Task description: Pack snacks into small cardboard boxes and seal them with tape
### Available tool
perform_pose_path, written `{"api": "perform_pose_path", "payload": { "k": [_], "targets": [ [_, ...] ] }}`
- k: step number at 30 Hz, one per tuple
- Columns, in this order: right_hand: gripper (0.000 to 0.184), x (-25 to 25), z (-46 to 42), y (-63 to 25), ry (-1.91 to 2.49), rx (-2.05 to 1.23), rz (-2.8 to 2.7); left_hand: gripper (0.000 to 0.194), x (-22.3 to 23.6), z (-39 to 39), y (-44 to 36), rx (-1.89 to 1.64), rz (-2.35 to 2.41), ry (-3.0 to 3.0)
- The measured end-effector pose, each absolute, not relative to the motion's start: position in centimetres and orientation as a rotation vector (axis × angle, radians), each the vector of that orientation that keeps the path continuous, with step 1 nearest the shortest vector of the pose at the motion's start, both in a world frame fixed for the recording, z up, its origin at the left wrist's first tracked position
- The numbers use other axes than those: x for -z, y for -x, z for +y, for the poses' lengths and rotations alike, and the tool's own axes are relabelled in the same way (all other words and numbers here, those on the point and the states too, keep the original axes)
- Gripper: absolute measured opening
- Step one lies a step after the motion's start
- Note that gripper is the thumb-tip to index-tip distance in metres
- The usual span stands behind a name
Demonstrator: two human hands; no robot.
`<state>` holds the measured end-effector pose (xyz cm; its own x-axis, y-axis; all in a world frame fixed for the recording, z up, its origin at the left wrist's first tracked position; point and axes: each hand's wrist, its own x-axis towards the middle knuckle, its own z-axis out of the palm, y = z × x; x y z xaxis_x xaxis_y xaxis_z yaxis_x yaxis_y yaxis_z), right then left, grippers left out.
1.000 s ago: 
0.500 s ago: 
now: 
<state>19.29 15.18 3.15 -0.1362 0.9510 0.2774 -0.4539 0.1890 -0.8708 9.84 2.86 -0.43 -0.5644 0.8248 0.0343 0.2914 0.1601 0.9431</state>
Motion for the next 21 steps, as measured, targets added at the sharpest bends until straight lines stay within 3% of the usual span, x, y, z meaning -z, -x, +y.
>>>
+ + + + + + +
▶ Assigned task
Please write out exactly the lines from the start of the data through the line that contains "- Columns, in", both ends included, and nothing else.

▶ Your solution
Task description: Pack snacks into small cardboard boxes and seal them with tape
### Available tool
perform_pose_path, written `{"api": "perform_pose_path", "payload": { "k": [_], "targets": [ [_, ...] ] }}`
- k: step number at 30 Hz, one per tuple
- Columns, in this order: right_hand: gripper (0.000 to 0.184), x (-25 to 25), z (-46 to 42), y (-63 to 25), ry (-1.91 to 2.49), rx (-2.05 to 1.23), rz (-2.8 to 2.7); left_hand: gripper (0.000 to 0.194), x (-22.3 to 23.6), z (-39 to 39), y (-44 to 36), rx (-1.89 to 1.64), rz (-2.35 to 2.41), ry (-3.0 to 3.0)

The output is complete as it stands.